The movie opens with a dream sequence that quickly becomes a nightmare. Jesse is dressed like a stereotypical nerd complete with a pocket protector. Two girls laugh at him as he tries to escape out a school bus window. The scene by itself seems to show just another awkward boy but when viewed its totality, there’s a much more deep-seated fear of the opposite sex.
Jesse’s aversion to women is literally spelled out on a sign hanging on his bedroom door, which warns “no chicks.”
Jesse has a board game called Probe ‘in the closet.’ It sits next to a fedora similar to the one worn by Freddy.

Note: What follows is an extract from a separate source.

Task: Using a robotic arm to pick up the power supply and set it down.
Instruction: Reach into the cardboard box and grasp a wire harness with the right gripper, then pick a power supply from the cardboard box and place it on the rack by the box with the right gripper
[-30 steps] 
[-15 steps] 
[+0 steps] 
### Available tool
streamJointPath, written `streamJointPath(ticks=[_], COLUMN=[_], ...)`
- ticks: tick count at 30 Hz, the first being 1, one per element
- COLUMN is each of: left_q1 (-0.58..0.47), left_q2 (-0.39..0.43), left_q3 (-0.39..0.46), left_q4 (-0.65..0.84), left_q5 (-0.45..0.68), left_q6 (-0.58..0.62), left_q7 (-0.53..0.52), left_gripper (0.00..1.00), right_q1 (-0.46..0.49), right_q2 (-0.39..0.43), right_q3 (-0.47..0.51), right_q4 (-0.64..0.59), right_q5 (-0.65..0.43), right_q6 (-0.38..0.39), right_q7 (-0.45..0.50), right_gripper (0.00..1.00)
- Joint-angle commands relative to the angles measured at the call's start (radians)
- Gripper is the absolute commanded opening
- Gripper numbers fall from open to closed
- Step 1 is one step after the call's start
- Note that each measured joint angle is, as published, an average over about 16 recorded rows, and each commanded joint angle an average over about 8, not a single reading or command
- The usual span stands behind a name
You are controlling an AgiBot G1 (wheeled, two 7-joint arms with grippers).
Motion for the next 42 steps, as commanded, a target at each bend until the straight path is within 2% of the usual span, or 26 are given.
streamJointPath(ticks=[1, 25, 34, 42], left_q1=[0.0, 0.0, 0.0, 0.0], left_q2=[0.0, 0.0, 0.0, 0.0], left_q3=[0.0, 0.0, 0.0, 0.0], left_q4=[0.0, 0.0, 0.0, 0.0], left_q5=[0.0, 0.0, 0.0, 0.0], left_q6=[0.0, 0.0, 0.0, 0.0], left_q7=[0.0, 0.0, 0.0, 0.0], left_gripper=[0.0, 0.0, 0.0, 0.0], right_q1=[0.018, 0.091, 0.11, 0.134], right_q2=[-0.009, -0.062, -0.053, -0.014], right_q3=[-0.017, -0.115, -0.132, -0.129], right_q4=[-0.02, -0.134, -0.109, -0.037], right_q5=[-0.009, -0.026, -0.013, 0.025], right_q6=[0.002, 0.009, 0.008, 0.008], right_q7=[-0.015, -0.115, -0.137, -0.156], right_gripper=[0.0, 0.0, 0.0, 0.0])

In other words, Freddy wants to probe him.
Freddy tells Jesse he wants his body while caressing his face with his long nails. The already phallic scene was almost pornographic. Englund wanted to stick one his blades in Jesse’s mouth but a gay makeup artist pulled Patton aside and convinced him not to do it.

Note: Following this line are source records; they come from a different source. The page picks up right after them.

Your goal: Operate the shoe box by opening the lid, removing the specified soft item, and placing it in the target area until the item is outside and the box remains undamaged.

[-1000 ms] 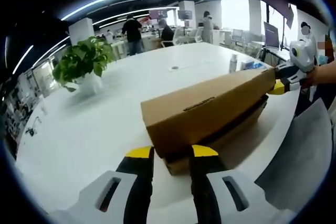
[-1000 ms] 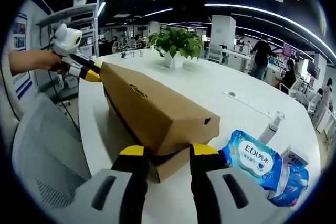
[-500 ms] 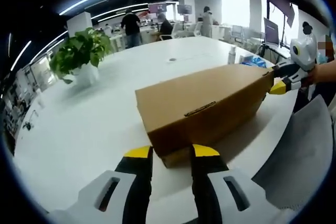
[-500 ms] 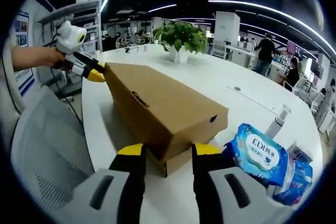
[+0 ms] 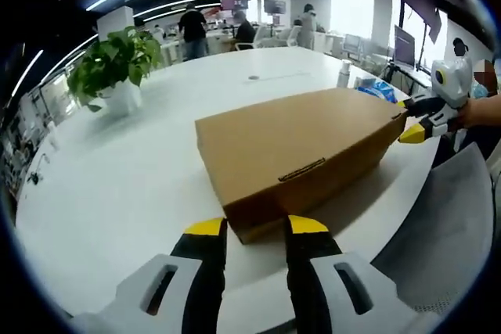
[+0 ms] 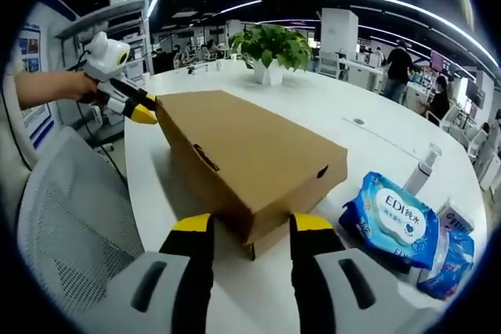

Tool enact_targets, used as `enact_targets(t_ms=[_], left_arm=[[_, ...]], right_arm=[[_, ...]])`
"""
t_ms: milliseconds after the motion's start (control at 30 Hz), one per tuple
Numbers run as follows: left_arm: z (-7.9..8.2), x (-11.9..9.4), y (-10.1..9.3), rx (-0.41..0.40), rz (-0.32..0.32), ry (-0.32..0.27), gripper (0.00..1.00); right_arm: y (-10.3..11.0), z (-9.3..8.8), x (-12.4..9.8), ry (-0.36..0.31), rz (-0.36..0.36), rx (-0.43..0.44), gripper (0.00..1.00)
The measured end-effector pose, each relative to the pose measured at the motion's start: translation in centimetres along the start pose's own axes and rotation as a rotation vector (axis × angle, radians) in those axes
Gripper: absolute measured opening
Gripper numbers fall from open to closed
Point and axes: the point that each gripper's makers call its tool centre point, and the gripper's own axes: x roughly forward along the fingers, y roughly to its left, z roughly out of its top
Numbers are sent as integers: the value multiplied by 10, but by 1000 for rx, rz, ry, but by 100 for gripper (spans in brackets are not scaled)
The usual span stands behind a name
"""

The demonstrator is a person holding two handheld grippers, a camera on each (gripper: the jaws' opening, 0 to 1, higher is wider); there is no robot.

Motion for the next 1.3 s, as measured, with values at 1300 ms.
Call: enact_targets(t_ms=[1300], left_arm=[[-18, 27, 4, -68, 3, 82, 25]], right_arm=[[-11, -14, 19, 85, -2, 8, 34]])
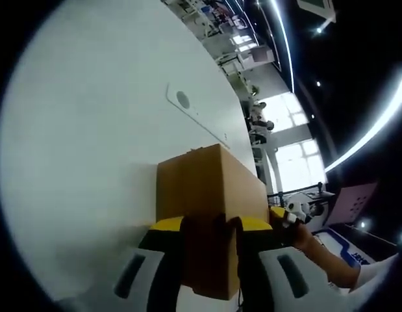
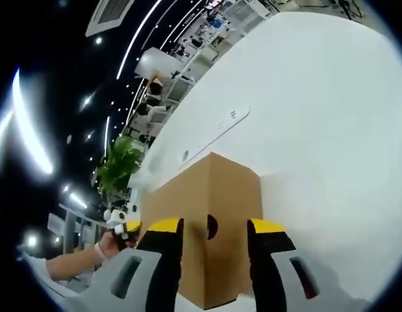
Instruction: Operate the shoe box by opening the lid, removing the specified soft item, and placing it in the target area until the item is outside and the box remains undamaged.
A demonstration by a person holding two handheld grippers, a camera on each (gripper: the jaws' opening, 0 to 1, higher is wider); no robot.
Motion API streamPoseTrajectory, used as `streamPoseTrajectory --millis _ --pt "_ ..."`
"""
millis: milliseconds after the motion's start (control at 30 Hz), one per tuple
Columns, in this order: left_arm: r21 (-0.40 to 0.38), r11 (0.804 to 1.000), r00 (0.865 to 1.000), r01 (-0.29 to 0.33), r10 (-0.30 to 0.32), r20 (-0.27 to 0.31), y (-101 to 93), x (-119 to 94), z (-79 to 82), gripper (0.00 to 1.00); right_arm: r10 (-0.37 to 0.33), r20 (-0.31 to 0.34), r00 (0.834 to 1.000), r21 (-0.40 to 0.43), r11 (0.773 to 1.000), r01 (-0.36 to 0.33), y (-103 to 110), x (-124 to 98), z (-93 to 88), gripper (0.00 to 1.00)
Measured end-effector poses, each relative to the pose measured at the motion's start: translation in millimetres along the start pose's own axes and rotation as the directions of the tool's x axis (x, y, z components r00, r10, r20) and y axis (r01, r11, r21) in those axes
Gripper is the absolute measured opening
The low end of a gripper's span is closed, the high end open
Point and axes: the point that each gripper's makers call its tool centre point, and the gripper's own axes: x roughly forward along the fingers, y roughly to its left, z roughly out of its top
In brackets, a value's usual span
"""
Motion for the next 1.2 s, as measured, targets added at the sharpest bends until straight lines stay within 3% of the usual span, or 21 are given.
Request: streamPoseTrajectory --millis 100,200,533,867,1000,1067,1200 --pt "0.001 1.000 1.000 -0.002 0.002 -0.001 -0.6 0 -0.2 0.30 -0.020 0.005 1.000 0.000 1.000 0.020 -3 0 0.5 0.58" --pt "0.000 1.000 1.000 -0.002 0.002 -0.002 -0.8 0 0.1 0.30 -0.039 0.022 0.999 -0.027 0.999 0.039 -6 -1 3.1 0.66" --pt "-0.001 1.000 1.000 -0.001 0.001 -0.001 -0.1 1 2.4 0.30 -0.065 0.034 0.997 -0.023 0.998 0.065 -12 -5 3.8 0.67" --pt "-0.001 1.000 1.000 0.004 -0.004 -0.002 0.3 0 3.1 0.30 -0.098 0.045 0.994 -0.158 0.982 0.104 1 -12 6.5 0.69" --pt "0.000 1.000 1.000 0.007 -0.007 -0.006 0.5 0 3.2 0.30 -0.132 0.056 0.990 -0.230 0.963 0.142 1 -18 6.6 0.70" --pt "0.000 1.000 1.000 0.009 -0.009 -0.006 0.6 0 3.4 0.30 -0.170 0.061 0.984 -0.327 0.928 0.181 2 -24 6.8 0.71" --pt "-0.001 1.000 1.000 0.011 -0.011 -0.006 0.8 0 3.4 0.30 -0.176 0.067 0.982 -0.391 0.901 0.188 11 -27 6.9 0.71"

Jesse sneaks into his little sister’s bedroom multiple times. First, he sees a ghost version of her jumping rope and singing the nursery rhyme “One, Two, Freddy’s Coming For You.” The implication is that she will be his next victim. The next night, Freddy’s glove appears on his hand when he tucks her in.
Freddy was originally conceived not just as a child killer but as a child molester, which was explicitly stated in the franchise reboot. Homosexuality and pedophilia were frequently conflated in the 80s. The scene appears to play up that stereotype.
Jesse is bullied by his classmate, Grady (Robert Rusler), during a baseball game. Grady tackles him causing his sweatpants the come down and reveal Jesse isn’t wearing any underwear. The altercation is more like Greco-Roman wrestling than a fight.
Jesse is afflicted with literal hot dreams. He wakes up to find a candled melted into the shape of a penis ejaculating.
“I mean, when you’re looking at dailies and I’m lying in bed and I’m a pietà and the candles are dripping and they’re bending like phalluses and white wax is dripping all over… It’s like I’m the center of a — what do they call it? — a bukkake. Like I’m a bukkake video,” Patton recalled.
After one of his hot dreams, Jesse goes to an underground night club filled with S&M fetishists including a kinky bartender portrayed by producer Robert Shaye. It’s unknown how Jesse knew about the club but presumably he’s been there before. His outing is short-lived as the underage boy is caught by his gym coach Schneider (Marshall Bell), who also dons an S&M outfit.
Coach Schneider punishes Jesse by making him run laps at the gym. He immediately regrets making and enemy of Jesse and thereby Freddy. Balls and packages of jockstraps fly off the shelves and pummel the coach.
The coach is dragged into the showers where he is stripped naked and subjected to some not-so friendly towel snapping on the butt. Freddy finishes him off from behind.
Freddy has always been associated with fire. He was burned alive by the parents of his victims. However, things get inflammatory when hog dogs AKA wieners burst in flames and explode. Flaming homosexual is pejorative for flamboyantly gay people.
One of the few times Jesse shows intimacy for his girlfriend is when Freddy takes over his body. Jesse literally puts his tongue back in his mouth then he runs away.
Jesse seeks refuge in Grady’s bedroom. He jumps into his bed and pleads for Grady to let him to spend the night.
“I’m scared, Grady,” Jesse tells him. “Something is trying to get inside my body.”
Grady summarizes, “Yeah, and she’s female. And she’s waiting for you in the cabana. And you wanna to sleep with me.”
Patton will tell his story in the upcoming documentary Scream, Queen! My Nightmare On Elm Street, which will premiere at film festivals in 2018.